Only the lines below from the one containing "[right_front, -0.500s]" through the one containing "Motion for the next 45" belong in the answer, repeated exactly and without pictures.
(Beginning of SUPPLIED MATERIAL)
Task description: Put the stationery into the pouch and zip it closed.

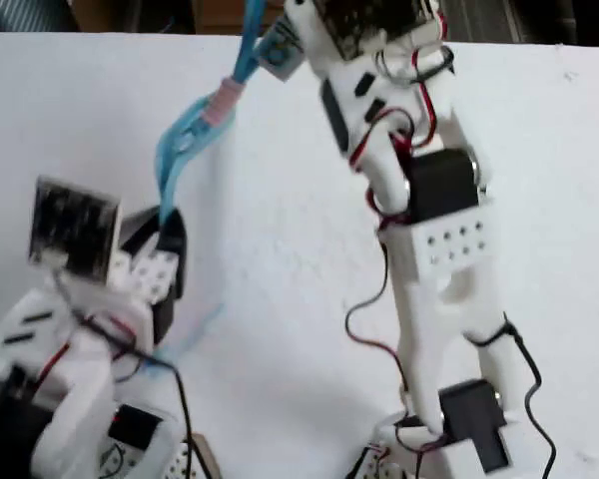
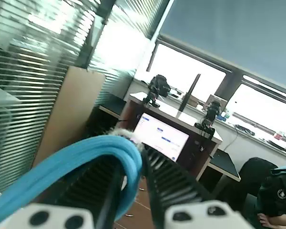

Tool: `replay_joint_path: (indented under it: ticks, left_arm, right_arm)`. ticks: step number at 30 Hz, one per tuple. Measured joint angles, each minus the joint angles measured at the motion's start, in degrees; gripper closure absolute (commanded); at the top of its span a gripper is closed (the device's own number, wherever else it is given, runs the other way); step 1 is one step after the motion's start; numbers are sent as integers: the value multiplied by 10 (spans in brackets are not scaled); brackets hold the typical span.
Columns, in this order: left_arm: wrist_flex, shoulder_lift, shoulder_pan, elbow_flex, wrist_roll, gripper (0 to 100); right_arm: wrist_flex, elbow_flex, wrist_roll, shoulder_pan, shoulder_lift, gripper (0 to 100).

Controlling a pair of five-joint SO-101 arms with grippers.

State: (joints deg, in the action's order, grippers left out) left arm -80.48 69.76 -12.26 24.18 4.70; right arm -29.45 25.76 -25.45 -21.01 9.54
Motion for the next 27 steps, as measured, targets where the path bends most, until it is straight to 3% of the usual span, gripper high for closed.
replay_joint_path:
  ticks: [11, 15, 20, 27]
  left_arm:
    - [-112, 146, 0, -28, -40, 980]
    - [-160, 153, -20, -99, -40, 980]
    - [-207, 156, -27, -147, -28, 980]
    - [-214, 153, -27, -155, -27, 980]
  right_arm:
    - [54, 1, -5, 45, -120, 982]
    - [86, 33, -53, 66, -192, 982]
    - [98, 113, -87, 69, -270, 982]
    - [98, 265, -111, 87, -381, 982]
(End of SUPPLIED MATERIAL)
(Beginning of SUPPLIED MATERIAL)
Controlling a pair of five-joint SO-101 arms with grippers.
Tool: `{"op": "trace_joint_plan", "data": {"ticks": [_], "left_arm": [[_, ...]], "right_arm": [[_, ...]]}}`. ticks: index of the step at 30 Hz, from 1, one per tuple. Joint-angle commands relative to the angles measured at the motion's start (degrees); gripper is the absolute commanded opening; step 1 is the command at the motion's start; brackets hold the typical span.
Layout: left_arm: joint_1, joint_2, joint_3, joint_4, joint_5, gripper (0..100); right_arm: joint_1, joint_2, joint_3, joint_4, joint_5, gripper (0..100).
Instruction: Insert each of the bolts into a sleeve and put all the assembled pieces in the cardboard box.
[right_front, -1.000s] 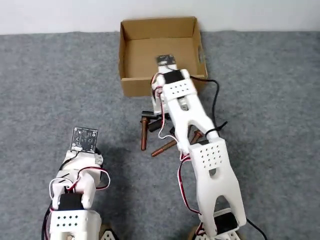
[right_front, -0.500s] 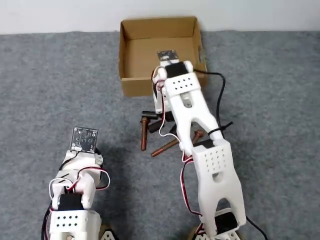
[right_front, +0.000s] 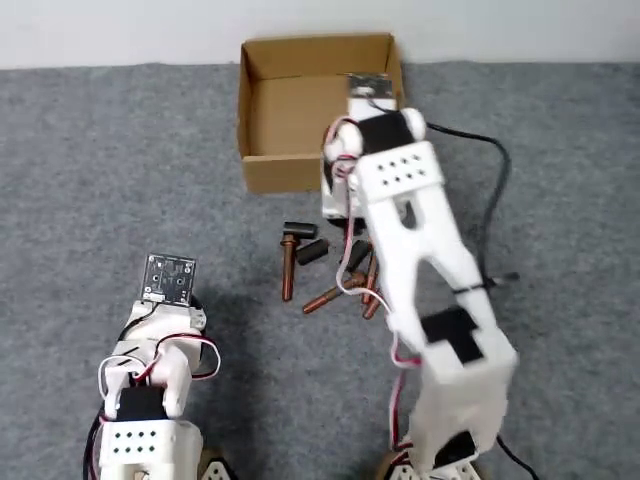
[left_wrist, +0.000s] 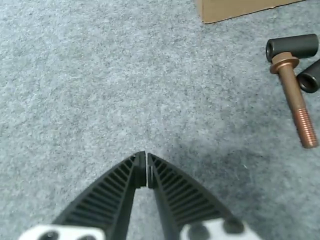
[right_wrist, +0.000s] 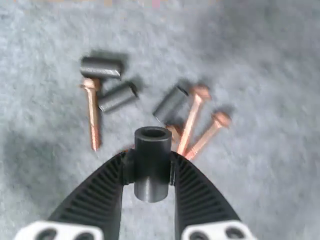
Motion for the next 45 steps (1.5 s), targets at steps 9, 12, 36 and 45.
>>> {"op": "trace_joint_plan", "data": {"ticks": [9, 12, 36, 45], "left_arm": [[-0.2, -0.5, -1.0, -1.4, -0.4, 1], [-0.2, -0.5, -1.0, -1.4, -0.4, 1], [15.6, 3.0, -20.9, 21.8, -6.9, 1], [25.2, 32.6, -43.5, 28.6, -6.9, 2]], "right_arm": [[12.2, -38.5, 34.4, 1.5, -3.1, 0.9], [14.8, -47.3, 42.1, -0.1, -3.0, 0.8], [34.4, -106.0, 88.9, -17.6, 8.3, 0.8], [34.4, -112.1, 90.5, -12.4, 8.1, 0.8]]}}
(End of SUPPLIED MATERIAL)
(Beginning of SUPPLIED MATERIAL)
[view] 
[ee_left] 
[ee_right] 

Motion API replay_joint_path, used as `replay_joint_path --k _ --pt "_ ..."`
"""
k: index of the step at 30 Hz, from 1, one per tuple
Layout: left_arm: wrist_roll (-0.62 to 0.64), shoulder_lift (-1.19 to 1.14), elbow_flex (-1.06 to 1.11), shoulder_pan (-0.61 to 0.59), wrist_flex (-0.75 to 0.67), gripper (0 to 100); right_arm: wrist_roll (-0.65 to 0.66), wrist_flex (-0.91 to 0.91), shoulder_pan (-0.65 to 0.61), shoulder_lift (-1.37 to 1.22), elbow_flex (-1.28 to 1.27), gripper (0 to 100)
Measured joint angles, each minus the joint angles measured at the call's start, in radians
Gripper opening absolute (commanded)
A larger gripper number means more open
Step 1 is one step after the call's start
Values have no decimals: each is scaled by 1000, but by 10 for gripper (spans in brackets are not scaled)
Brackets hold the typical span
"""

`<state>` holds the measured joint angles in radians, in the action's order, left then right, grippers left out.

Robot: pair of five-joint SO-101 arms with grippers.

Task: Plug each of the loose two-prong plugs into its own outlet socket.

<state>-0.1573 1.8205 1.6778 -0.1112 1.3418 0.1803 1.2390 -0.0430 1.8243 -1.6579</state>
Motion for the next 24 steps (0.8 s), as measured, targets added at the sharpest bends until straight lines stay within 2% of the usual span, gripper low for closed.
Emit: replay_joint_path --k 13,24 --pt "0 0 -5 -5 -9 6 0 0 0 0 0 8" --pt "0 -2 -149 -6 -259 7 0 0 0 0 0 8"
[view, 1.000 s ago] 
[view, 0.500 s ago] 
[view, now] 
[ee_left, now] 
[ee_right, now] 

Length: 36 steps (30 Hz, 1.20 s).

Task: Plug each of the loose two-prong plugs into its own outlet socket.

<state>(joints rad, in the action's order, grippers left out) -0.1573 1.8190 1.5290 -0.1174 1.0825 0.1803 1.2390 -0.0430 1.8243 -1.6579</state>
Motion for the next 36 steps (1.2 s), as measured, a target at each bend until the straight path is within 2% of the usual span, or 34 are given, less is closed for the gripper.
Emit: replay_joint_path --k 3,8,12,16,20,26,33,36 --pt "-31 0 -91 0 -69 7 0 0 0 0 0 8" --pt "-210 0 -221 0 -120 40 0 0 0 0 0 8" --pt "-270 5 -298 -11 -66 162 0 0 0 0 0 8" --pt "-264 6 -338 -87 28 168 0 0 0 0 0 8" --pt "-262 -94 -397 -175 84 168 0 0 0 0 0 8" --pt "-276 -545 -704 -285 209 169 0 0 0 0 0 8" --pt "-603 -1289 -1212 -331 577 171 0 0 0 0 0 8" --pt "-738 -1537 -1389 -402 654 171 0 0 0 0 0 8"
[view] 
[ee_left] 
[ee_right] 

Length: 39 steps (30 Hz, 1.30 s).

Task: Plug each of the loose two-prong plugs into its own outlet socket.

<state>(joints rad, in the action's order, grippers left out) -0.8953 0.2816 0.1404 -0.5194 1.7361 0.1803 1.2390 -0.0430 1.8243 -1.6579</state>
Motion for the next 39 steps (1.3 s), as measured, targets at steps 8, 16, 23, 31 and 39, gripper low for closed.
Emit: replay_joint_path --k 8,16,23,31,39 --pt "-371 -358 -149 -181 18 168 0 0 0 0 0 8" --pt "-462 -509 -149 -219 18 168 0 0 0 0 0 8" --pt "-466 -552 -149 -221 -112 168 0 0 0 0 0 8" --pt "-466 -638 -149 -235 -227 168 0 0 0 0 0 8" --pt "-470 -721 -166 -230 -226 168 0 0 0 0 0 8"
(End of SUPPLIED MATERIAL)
→ YOUR SOLUTION
[right_front, -0.500s] 
[right_front, +0.000s] 
[left_wrist, +0.000s] 
[right_wrist, +0.000s] 
Motion for the next 45 steps (1.5 s), targets at steps 9, 12, 36 and 45.

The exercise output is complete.